**Available data:**
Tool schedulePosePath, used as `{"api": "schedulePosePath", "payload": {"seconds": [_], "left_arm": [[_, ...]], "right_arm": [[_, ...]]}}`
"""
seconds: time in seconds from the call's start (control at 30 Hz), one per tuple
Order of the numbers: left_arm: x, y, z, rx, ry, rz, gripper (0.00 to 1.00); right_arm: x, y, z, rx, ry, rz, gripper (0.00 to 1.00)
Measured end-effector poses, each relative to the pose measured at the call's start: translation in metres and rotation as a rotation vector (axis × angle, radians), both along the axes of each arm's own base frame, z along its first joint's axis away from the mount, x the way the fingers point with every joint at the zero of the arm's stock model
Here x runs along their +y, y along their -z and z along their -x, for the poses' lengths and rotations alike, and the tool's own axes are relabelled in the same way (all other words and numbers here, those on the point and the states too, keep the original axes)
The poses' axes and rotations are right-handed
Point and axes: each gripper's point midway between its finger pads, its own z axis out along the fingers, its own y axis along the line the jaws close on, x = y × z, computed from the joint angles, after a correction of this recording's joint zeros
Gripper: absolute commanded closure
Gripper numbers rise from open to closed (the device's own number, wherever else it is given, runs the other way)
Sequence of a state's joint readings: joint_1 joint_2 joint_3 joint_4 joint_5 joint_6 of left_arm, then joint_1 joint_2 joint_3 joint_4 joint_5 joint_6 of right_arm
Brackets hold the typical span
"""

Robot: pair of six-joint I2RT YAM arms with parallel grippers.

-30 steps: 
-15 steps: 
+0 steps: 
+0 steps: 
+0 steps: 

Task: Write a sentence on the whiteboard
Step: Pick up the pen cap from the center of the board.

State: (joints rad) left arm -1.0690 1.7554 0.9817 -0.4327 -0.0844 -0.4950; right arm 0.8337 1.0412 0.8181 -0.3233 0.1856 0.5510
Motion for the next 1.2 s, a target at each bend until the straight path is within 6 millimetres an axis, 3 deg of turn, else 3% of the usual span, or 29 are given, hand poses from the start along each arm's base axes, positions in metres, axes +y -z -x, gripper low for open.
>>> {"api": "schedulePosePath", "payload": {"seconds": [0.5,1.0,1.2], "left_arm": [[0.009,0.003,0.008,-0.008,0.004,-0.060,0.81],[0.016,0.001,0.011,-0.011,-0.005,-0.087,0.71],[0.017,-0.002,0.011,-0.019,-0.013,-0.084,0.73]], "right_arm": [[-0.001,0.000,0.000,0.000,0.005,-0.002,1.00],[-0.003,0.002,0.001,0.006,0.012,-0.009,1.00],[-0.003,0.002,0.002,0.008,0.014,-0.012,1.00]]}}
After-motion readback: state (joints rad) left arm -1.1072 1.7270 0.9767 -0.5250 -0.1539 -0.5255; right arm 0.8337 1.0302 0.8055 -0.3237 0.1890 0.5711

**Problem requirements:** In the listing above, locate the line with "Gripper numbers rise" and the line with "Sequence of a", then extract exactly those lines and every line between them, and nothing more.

**Solution:**
Gripper numbers rise from open to closed (the device's own number, wherever else it is given, runs the other way)
Sequence of a state's joint readings: joint_1 joint_2 joint_3 joint_4 joint_5 joint_6 of left_arm, then joint_1 joint_2 joint_3 joint_4 joint_5 joint_6 of right_arm

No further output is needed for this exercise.